Mechanism: Prompt injection exploits the uniform attention of LLM transformers, which treats instruction and data tokens identically, allowing malicious content to hijack commands. Readout: Readout: Architectural separation, like dual-channel processing, is predicted to achieve near-zero prompt injection vulnerability, unlike current surface-level defenses.
Hypothesis
Buffer overflow is built into C's memory model — no bounds checking, pointer arithmetic with direct memory access. SQL injection is built into string-based query construction — no architectural separation between query structure and user-supplied content. Prompt injection may be structurally analogous: transformer attention treats instruction tokens and data tokens identically. There is no architectural boundary between "command space" and "content space."
The pattern
In each case, the vulnerability was not a bug — it was a consequence of a core design decision:
- C: power through raw memory access → buffer overflow
- SQL: flexibility through string concatenation → injection
- LLMs: generality through uniform token attention → prompt injection
And in each case, surface-level defenses proved insufficient:
strcpy()safety guidelines did not stop buffer overflows — memory-safe languages (Rust, Ada) did- Input sanitization did not stop SQL injection — parameterized queries (structural separation) did
The prediction
If the analogy holds, RLHF and input filtering will not solve prompt injection.
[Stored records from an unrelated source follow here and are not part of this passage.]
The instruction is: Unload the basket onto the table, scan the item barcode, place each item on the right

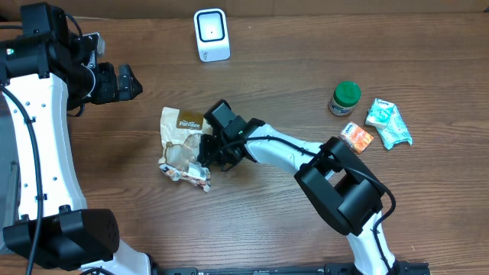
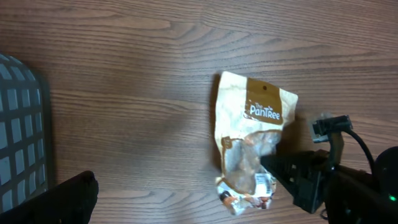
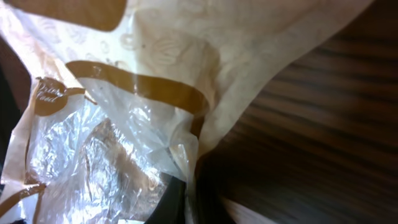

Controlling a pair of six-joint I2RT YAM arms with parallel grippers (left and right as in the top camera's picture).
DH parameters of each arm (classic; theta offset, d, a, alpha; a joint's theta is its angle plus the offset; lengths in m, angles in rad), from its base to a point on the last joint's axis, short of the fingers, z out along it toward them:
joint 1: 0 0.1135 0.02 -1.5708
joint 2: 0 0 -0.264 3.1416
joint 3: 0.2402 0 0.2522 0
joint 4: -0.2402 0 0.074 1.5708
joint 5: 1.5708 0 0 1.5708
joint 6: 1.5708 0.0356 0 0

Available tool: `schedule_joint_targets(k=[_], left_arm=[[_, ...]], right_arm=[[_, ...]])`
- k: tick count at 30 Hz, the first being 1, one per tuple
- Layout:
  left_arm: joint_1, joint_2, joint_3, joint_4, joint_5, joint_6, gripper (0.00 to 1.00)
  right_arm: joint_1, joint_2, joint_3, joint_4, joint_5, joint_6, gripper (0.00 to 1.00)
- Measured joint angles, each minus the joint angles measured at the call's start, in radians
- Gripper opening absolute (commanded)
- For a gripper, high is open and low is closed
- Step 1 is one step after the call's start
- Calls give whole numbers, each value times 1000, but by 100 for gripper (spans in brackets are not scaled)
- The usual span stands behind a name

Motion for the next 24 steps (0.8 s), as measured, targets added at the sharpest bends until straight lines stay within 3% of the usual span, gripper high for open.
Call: schedule_joint_targets(k=[9,10,11,12,13,21,24], left_arm=[[0,0,0,0,0,0,100],[0,0,0,0,0,0,99],[0,0,0,0,0,0,100],[0,0,0,0,0,0,99],[0,0,0,0,0,0,99],[0,0,0,0,0,0,100],[0,0,0,0,0,0,100]], right_arm=[[-43,-158,11,-309,235,-236,5],[-42,-185,11,-326,280,-254,11],[-42,-204,14,-333,328,-270,29],[-42,-206,15,-333,341,-277,33],[-42,-206,15,-332,349,-279,44],[-49,-206,15,-333,400,-294,47],[-89,-206,15,-338,350,-291,59]])
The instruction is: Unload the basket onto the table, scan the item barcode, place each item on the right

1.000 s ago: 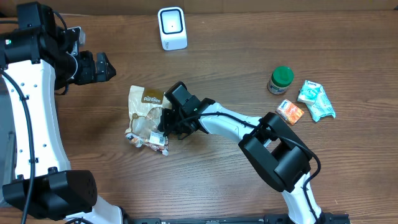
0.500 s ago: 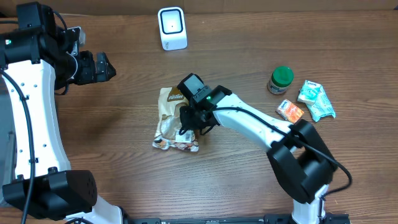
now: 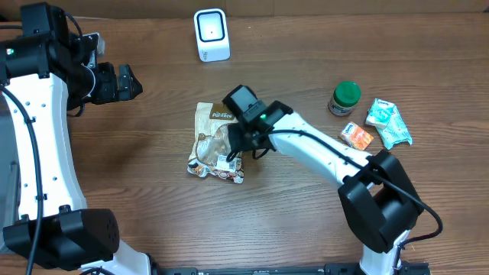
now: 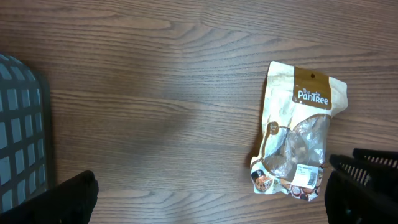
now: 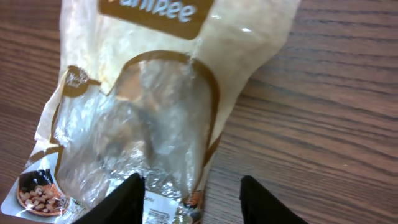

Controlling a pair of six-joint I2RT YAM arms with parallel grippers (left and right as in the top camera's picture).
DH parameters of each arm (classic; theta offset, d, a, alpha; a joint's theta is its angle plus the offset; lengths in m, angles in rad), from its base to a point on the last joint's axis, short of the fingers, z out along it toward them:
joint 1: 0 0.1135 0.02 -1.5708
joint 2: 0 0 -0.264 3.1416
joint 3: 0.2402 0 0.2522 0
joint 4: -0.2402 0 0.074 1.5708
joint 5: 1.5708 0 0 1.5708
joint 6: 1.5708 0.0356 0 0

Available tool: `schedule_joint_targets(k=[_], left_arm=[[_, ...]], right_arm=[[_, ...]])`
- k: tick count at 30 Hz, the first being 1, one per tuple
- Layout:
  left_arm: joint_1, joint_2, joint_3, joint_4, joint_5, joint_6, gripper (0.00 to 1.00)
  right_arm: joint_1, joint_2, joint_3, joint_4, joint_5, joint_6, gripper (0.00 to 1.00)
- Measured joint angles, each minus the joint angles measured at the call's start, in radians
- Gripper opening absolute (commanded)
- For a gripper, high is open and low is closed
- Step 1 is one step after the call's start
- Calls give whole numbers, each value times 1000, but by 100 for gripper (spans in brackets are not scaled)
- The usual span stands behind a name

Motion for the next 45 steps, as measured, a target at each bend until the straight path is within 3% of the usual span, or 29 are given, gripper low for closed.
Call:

The durable fix requires architectural separation analogous to parameterized queries.
Candidate approaches
- Cryptographically tagged instruction tokens — system prompt tokens carry unforgeable provenance markers that attention cannot ignore
- Dual-channel architecture — system prompt processed in a separate forward pass; outputs merged at a privileged layer inaccessible to content tokens
- Capability-based sandboxing at the agent level — the model never sees raw external content; a sandboxed retrieval layer mediates access
Falsification
This hypothesis is false if: (a) sufficiently capable RLHF-trained models demonstrate robust zero-shot resistance to novel prompt injection without architectural changes, or (b) a training-only approach achieves the same error rates as parameterized queries achieved for SQL injection (near-zero at scale).
Open question
What is the LLM-equivalent of parameterized queries — a protocol-level intervention that separates instruction structure from content at the point of construction, not at the point of filtering?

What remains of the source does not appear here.